A spokeswoman for Trump’s transition team declined to make DeVos available for an interview or respond to questions on her behalf.
Proponents of the Michigan model point to the same 2013 CREDO study on Michigan charters as evidence that things are not as broken as critics claim: The state’s charter school students gain an additional two months of learning in reading and math, compared with their counterparts in traditional public schools.
Gary Naeyaert, executive director of the Great Lakes Education Project, acknowledged that progress in Michigan has not been as fast as anyone would like. And he said that the “true north” that guides DeVos and the organization she founded is the notion that “every state and federal dollar should follow a child to the public or private school of their choice.”
But he disputed the charge that she advocates against accountability for charter schools. Naeyaert said GLEP — and, by extension, DeVos — believe in accountability for charter schools, as long as traditional public schools have to live by the same rules. “What we bristle at is a double standard where failing charters are closed and failing traditional schools get more money,” he said.
Naeyaert said his organization sees Florida, not Michigan, as a model for the nation. Under former governor Jeb Bush (R), Florida expanded vouchers, charter schools and virtual schools; instituted an A through F grading system; and passed a law requiring students to be retained in the third grade if they aren’t reading proficiently.
GLEP has been working to pass similar reforms in Michigan but has also focused on protecting charters from what the organization sees as harmful government intrusion.
DeVos opposed an effort, during debate this year about the state’s bailout of Detroit Public Schools, to create a new commission that would have overseen charter and traditional schools in the Motor City. Advocates for that commission, including many charter supporters, said it was needed to bring some order because too many schools — with up to 30,000 unfilled seats — compete fiercely for students.
DeVos successfully lobbied against the commission, arguing that it would have unacceptably favored traditional schools. GLEP supported two other provisions that increased accountability: one requiring authorizers of new charter schools to be accredited, and another requiring the closure of any school that ranks in the bottom 5 percent statewide for three years running.
Accountability hawks see that as an exceedingly low standard.

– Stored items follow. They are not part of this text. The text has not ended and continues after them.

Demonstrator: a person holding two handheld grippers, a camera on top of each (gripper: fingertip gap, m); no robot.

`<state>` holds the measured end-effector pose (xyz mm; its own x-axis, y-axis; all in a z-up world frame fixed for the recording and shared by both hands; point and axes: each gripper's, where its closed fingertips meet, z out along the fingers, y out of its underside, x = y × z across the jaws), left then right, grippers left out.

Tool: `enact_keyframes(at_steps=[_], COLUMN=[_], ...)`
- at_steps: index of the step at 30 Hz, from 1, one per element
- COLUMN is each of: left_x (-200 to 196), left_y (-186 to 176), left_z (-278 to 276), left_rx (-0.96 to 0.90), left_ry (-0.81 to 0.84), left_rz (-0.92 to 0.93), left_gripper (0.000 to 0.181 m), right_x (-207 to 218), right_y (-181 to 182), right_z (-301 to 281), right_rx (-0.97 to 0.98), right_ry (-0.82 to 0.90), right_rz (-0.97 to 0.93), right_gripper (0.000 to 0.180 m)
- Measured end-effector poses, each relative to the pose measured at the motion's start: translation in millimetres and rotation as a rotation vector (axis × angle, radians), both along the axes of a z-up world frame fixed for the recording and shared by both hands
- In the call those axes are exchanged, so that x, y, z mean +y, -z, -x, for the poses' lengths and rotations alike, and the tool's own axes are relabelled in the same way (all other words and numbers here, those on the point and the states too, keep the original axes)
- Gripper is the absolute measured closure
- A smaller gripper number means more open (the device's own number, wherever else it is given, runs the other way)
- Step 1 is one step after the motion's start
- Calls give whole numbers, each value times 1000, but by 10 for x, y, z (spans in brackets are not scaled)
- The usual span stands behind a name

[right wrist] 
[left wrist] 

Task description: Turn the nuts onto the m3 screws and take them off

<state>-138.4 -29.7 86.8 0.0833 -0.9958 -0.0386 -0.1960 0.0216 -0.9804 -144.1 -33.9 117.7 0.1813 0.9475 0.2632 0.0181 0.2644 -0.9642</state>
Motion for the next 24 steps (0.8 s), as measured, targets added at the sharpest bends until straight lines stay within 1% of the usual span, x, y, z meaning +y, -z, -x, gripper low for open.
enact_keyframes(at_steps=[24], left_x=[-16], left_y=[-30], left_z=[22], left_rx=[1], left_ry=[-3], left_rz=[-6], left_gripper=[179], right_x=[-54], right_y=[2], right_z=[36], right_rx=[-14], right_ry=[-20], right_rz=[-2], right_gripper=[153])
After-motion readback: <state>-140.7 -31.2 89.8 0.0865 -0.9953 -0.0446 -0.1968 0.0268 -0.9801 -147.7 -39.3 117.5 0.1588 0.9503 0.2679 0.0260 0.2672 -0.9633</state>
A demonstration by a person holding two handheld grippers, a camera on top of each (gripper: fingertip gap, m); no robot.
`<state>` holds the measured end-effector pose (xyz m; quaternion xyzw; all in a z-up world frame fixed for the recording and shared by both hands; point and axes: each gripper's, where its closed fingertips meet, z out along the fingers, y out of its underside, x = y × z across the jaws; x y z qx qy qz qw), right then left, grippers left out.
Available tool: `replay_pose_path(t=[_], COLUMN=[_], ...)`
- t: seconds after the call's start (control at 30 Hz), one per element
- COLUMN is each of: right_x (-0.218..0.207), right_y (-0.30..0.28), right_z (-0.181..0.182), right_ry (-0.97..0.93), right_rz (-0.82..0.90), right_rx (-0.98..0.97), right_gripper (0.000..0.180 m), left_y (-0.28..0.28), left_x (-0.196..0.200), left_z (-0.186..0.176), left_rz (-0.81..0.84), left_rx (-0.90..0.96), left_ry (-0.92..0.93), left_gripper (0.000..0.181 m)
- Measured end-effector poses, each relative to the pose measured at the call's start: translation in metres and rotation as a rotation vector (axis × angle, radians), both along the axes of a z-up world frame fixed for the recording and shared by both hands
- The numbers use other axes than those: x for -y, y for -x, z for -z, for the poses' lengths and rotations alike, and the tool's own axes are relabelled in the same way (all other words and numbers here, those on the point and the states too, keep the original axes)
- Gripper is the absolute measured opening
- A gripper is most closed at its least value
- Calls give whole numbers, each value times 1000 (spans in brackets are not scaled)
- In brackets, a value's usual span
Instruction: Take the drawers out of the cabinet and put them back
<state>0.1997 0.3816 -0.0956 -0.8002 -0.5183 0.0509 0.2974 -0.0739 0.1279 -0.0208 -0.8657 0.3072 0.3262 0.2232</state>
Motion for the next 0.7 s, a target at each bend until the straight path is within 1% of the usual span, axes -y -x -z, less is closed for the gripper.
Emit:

How DeVos’s work in Michigan translates into proposals for federal education policy remains to be seen. But it is clear that the debate about the government’s role in boosting school quality amid efforts to expand school choice — a debate that has largely taken place at the state level — is about to get much more attention.
“Maybe it felt to casual observers like there was no disagreement” among fans of school choice, said Frederick M. Hess of the American Enterprise Institute. “But the deck just got reshuffled, and some of these honest, good-faith disagreements are now more out in the open than they’ve been for a number of years.”